Except for … Jerry. Jerry Jones has been the only constant over this period. But I have no way to determine or quantify what exactly that continued presence means in any sort of tangible way, and it drives me insane. Nominally, he is the general manager, and the Cowboys’ personnel department has been one of the best in the business on draft weekend. Of course, we can point to the fact that Will McClay and his staff likely have a lot more to do with this than Jerry does, but Jerry hired McClay and has convinced him to stick around. Of course, we can say “the Cowboys lucked into Dak Prescott and tried to trade up for Paxton Lynch,” but then we are reminded that Tom Brady was once selected with pick No. 199.
We hear about the “country club attitude” and the coddling environment that the Jones family supposedly creates. I can buy this, especially when it comes from the likes of Troy Aikman. What I can’t wrap my head around is why this amorphous fatal flaw only seems to present itself when the games matter the most.
Certainly, Mike McCarthy can look at this history and understand the abrupt conclusion of this Cowboys season is not on par with what 31 other teams have experienced. It’s not even about living off of the glory days of the ‘90s; those teams were assembled before the NFL enacted a salary cap in 1994. We could even discard the history and simply say that the only reason McCarthy is here is to ensure that a 12-win team has postseason success. In his first attempt, he and his staff got thoroughly dismantled by their counterparts.

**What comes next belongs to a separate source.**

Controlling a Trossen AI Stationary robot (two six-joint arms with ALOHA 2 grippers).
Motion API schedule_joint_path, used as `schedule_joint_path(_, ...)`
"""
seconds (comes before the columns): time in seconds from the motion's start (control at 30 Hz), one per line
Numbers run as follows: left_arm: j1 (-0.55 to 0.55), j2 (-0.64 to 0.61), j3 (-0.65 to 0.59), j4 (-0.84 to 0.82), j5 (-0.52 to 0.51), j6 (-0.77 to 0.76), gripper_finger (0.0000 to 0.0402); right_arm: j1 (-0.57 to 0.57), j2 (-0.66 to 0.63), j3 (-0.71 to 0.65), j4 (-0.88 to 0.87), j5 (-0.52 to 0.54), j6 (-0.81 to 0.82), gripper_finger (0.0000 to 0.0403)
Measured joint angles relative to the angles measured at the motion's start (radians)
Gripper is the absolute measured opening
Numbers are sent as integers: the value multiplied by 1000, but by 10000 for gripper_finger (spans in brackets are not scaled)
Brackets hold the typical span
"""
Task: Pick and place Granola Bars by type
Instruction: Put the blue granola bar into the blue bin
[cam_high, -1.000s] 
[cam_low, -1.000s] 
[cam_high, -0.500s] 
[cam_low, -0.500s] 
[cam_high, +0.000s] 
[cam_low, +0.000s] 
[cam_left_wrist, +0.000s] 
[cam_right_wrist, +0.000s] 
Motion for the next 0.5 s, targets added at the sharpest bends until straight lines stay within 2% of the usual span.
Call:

I’ve never experienced such bleak, hopeless vibes around this team. Or any local team for that matter, which is really something when you consider that they just drafted the NFL’s soon-to-be Defensive Rookie Of The Year. This isn’t akin to the Rangers losing 100 games as part of a rebuild or the Stars meandering around two years after being in the Cup Final (aberration or not, the Cowboys would love to have a lightning-in-a-bottle run to the Super Bowl on their recent ledger). It isn’t comparable to the pre-Luka Doncic Mavs, coming off of 15 years of postseason success in the twilight of Dirk Nowtizki’s career.
What makes this misery unique is that this is the Cowboys’ window, with a highly paid franchise quarterback. And I know you don’t want to hear this, but this team, barring major injury, is probably going to win the NFC East next year, too. I’m aware the division hasn’t had a repeat winner since 2004, but that has zero predictive value. Maybe the Eagles swing a trade for Russell Wilson. Who knows? As presently constructed, as nihilistic as we may be about the future of the Cowboys, they will be the favorites to win the division, and they likely will do just that.
And it will mean next to nothing. The NFC East is like a friend after college who hasn’t started taking life seriously yet: “Sure I haven’t made all of the life changes I intended to, but I mean, at least I’m not them! I’m doing fine!” That friend is keeping you from realizing you’re still basically a slob.
Until we are notified otherwise, the regular season is now just a Sisyphean rock. This team has largely robbed us of the joy of watching them win most of their games in the regular season, which is now the only thing they do dependably well. Which means we’re not just waiting seven months for the season to begin, but a full calendar year to see if any of it matters. If recent history tells us anything, it probably won’t. I’m starting to understand the collective depression.
Thanks a lot, Cowboys. Enjoy Arby’s.